Can someone explain to me the R-Formula?(trigonometry)

[equilibrum]

Can someone explain to me the R formula?(expressing \displaystyle a cos \theta + b sin \theta in terms of R sin(\theta + \alpha))

I don't really understand my textbook at all which jumped straight to the questions. Could someone please enlighten me on the logic behind this concept and how it can be used to solve problems? I couldn't find any reference videos on youtube and/or on Wikipedia..


Any help at all would be appreciated.

 

[Mentallic]

Do you understand how to convert asin\theta+bcos\theta into Rsin(\theta+\alpha) ?

All you need to do is expand the right side, and notice that sin\alpha and cos\alpha are just some constants, the variable is \theta so what you can do is equate the coefficients of each side to find the value of R and \alpha.

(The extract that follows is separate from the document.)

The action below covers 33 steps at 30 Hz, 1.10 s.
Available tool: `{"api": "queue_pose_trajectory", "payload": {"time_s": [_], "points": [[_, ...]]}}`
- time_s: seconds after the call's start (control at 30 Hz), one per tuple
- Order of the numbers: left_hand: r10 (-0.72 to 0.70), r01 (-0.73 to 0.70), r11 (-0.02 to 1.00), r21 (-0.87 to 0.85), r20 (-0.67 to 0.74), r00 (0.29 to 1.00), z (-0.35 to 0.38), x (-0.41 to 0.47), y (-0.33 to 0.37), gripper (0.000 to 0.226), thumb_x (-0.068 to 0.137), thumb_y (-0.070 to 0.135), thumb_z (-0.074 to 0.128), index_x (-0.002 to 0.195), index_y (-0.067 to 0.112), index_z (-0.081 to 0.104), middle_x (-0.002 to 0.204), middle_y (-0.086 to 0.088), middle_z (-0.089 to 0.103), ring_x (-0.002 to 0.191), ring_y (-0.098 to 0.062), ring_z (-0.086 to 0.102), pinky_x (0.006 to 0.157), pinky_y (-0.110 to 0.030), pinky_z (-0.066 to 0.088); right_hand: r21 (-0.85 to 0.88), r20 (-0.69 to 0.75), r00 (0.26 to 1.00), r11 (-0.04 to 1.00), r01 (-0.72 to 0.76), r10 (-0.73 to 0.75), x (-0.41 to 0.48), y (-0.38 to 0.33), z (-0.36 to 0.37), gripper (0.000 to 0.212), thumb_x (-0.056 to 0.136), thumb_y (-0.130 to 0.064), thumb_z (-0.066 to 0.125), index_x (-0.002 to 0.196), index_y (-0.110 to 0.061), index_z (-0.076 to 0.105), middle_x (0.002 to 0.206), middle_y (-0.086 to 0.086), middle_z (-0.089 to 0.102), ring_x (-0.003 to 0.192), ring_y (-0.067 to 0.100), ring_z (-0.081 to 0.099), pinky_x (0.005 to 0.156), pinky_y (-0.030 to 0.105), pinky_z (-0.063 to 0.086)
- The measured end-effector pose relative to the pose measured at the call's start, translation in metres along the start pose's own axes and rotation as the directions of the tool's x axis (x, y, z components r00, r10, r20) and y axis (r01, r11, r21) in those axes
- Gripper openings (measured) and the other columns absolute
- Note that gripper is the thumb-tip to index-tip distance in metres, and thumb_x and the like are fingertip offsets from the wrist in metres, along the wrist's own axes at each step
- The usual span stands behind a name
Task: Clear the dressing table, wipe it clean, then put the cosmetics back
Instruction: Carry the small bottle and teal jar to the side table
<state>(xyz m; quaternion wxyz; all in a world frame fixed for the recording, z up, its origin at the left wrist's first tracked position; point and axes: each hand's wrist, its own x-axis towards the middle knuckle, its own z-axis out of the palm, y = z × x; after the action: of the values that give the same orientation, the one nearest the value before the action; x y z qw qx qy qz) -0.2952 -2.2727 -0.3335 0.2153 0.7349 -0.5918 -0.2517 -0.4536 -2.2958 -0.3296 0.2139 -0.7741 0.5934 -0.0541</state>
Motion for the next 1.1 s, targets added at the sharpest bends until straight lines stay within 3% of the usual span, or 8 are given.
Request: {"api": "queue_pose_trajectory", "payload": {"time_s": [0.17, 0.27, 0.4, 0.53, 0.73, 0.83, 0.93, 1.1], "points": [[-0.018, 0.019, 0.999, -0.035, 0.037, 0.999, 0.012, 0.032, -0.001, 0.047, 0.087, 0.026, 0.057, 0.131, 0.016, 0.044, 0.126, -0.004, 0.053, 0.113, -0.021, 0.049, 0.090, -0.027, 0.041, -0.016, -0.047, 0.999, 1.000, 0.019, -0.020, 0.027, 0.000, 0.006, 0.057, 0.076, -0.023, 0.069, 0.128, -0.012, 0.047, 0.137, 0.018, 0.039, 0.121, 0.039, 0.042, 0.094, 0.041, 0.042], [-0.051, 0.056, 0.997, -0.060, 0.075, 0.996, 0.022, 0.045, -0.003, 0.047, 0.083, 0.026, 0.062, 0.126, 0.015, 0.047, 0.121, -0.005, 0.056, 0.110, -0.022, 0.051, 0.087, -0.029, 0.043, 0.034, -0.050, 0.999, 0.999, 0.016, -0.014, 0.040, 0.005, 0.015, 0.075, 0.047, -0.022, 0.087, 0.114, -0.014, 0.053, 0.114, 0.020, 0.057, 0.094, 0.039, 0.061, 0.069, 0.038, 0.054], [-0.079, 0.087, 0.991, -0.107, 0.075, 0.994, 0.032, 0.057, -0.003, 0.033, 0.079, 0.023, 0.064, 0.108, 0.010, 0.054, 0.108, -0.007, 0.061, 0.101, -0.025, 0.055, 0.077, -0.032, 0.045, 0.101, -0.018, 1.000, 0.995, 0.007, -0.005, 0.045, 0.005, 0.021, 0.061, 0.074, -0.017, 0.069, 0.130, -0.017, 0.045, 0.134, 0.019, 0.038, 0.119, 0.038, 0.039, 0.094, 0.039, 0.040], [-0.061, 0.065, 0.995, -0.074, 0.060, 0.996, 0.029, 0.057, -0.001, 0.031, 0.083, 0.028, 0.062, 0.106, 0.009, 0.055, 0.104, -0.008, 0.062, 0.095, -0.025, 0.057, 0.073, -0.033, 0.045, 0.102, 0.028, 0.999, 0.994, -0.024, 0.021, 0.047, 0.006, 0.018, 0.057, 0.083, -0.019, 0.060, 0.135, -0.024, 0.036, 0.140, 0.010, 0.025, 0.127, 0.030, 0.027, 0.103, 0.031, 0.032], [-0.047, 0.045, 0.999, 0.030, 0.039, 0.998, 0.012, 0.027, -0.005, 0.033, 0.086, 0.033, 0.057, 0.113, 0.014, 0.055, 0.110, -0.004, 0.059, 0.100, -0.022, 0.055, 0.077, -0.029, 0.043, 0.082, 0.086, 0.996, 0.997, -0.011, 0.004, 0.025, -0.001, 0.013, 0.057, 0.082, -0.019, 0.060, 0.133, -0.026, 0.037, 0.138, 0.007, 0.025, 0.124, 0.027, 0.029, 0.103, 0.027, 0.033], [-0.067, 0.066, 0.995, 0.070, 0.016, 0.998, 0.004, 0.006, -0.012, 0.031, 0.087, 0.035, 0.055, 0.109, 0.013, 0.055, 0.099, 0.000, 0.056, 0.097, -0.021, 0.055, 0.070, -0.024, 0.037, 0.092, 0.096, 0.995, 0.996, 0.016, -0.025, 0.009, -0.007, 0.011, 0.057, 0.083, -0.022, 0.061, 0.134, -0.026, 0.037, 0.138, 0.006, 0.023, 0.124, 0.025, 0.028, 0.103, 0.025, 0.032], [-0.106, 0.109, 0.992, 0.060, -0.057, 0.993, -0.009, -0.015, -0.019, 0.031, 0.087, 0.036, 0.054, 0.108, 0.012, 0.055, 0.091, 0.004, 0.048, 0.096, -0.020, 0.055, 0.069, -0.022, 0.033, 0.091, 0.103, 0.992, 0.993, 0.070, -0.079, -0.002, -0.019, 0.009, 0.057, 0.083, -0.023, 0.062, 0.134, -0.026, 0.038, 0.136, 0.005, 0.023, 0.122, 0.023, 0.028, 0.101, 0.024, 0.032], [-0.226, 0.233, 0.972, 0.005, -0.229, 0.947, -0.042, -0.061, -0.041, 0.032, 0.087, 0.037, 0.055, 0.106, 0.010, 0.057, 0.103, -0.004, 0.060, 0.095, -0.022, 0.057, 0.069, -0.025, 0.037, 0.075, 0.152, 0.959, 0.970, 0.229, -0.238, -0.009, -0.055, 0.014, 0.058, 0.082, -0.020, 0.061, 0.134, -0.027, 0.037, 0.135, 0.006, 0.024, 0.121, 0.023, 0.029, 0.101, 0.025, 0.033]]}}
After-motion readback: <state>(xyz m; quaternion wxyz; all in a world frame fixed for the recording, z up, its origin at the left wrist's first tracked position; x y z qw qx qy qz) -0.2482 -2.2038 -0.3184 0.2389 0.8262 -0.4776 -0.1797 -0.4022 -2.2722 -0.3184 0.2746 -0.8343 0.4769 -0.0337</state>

It helps to solve problems because if you have asin\theta+bcos\theta=k then it is difficult to know how to solve for \theta but if we convert the left side to Rsin(\theta+\alpha) then \theta=sin^{-1}(k/R)-\alpha

 

[equilibrum]

Do you understand how to convert asin\theta+bcos\theta into Rsin(\theta+\alpha) ?

All you need to do is expand the right side, and notice that sin\alpha and cos\alpha are just some constants, the variable is \theta so what you can do is equate the coefficients of each side to find the value of R and \alpha.


It helps to solve problems because if you have asin\theta+bcos\theta=k then it is difficult to know how to solve for \theta but if we convert the left side to Rsin(\theta+\alpha) then \theta=sin^{-1}(k/R)-\alpha

Yes i do know how to convert.
Can you tell me all of the possible variants of the R formula and the required arctan function for α?
I found a sin θ + b cos θ = R sin(θ + α) online and in my textbook,but the website states that α = arctan(b/a) whereas my textbook states that α = arctan(a/b)

Which one of them is wrong? I don't really understand how they derived the arctan either.

 

[Mentallic]

Well if you know how to convert then you should understand where they're getting that equality from, and which one is the correct one. By the way, don't memorize those formulae, it is most likely going to be expected of you that you can reproduce this in an exam:

Rsin(\theta+\alpha)=Rsin\theta cos\alpha +Rcos\theta sin\alpha

Equating coefficients, we get

Rcos\alpha=a
and
Rsin\alpha=b

Now solve for \alpha. The fastest way would be to divide one equation by the other.

Can you tell me all of the possible variants of the R formula and the required arctan function for α?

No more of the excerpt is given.